WORK TO BE COMPLETED –
Word for word, give the data again without its pictures.

DATA PROVIDED –
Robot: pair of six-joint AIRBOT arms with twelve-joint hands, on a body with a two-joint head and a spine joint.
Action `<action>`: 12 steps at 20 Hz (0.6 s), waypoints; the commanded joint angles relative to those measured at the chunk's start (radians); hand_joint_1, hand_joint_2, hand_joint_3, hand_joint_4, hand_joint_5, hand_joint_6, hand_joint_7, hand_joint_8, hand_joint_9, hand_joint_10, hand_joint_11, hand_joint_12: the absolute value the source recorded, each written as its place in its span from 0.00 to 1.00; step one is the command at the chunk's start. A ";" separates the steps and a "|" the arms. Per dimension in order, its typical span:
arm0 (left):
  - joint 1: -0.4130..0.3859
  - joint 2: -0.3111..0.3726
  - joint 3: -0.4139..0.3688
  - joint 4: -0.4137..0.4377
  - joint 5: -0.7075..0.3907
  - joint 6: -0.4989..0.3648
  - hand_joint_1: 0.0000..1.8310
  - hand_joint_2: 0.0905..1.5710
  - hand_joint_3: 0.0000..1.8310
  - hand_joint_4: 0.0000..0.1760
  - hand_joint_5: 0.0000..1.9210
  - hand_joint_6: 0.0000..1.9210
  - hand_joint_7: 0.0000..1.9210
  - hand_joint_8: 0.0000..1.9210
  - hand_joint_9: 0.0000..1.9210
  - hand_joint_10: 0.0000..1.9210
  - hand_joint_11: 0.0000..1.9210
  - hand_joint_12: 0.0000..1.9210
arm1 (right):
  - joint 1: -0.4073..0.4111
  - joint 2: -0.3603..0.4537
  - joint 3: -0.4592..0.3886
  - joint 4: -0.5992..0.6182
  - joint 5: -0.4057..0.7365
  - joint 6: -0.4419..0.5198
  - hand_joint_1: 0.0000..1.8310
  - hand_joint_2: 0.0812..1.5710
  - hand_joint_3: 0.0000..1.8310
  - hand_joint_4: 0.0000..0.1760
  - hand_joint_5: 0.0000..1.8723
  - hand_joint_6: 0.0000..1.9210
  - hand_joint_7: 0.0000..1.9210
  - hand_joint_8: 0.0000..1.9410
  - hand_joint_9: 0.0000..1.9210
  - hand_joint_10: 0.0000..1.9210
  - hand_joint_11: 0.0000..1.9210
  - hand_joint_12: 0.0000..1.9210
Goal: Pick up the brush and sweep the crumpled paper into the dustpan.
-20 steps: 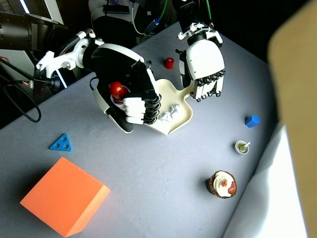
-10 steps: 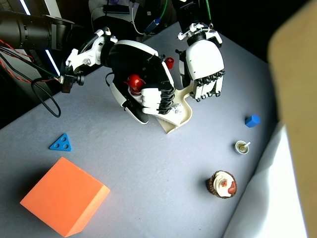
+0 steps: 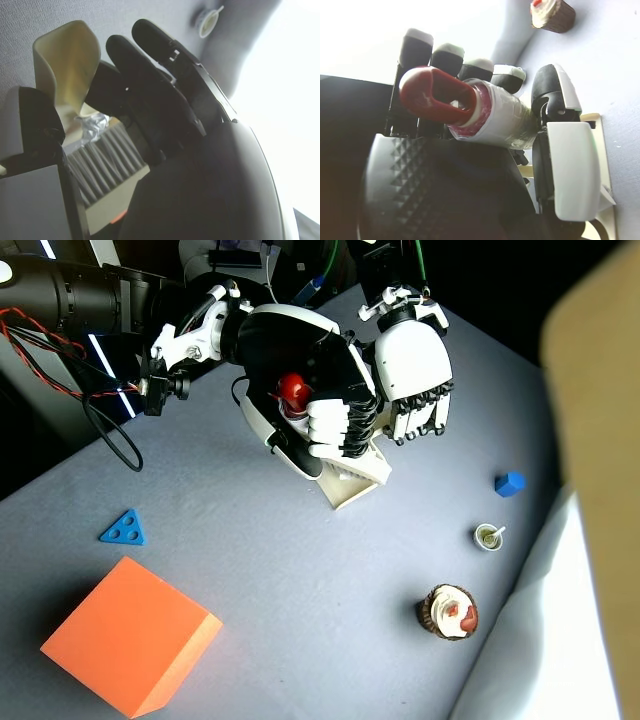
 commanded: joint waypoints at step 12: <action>-0.004 0.010 -0.004 0.035 0.059 -0.002 0.69 0.66 0.00 0.00 0.57 0.49 0.56 0.35 0.56 0.00 0.35 0.43 | 0.037 -0.032 0.023 -0.124 -0.057 -0.014 0.34 0.92 0.00 0.00 0.46 1.00 0.47 1.00 0.43 1.00 0.43 1.00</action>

YOUR RESPONSE –
Robot: pair of six-joint AIRBOT arms with twelve-joint hands, on a body with a two-joint head and a spine joint.
Action `<action>`: 12 steps at 20 Hz (0.6 s), waypoints; the commanded joint angles relative to those measured at the chunk's start (radians); hand_joint_1, hand_joint_2, hand_joint_3, hand_joint_4, hand_joint_5, hand_joint_6, hand_joint_7, hand_joint_8, hand_joint_9, hand_joint_10, hand_joint_11, hand_joint_12: the absolute value the source recorded, each written as its place in its span from 0.00 to 1.00; step one is the command at the chunk's start. A ";" separates the steps and a "|" the arms. Per dimension in order, its typical span:
arm0 (left):
  - joint 1: -0.4130..0.3859
  - joint 2: -0.3111..0.3726
  - joint 3: -0.4139..0.3688
  - joint 4: -0.4137..0.4377
  - joint 5: -0.7075..0.3907
  - joint 6: -0.4989..0.3648
  - hand_joint_1: 0.0000..1.8310
  - hand_joint_2: 0.0905..1.5710
  - hand_joint_3: 0.0000..1.8310
  - hand_joint_4: 0.0000..0.1760
  - hand_joint_5: 0.0000..1.9210
  - hand_joint_6: 0.0000..1.9210
  - hand_joint_7: 0.0000..1.9210
  - hand_joint_8: 0.0000..1.9210
  - hand_joint_9: 0.0000..1.9210
  - hand_joint_10: 0.0000..1.9210
  - hand_joint_11: 0.0000..1.9210
  - hand_joint_12: 0.0000..1.9210
arm1 (right):
  - joint 1: -0.4073..0.4111
  - joint 2: -0.3603..0.4537
  - joint 3: -0.4592..0.3886
  - joint 4: -0.5992..0.6182
  - joint 5: -0.4057..0.7365
  - joint 6: -0.4419..0.5198
  - hand_joint_1: 0.0000..1.8310
  - hand_joint_2: 0.0812..1.5710
  - hand_joint_3: 0.0000..1.8310
  - hand_joint_4: 0.0000..0.1760
  - hand_joint_5: 0.0000..1.8723
  - hand_joint_6: 0.0000..1.9210
  - hand_joint_7: 0.0000..1.9210
  - hand_joint_8: 0.0000..1.9410
  - hand_joint_9: 0.0000..1.9210
  - hand_joint_10: 0.0000..1.9210
  - hand_joint_11: 0.0000..1.9210
  - hand_joint_12: 0.0000..1.9210
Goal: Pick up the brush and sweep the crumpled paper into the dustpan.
-20 steps: 
-10 steps: 
+0 steps: 
 commanded: joint waypoints at step 12: <action>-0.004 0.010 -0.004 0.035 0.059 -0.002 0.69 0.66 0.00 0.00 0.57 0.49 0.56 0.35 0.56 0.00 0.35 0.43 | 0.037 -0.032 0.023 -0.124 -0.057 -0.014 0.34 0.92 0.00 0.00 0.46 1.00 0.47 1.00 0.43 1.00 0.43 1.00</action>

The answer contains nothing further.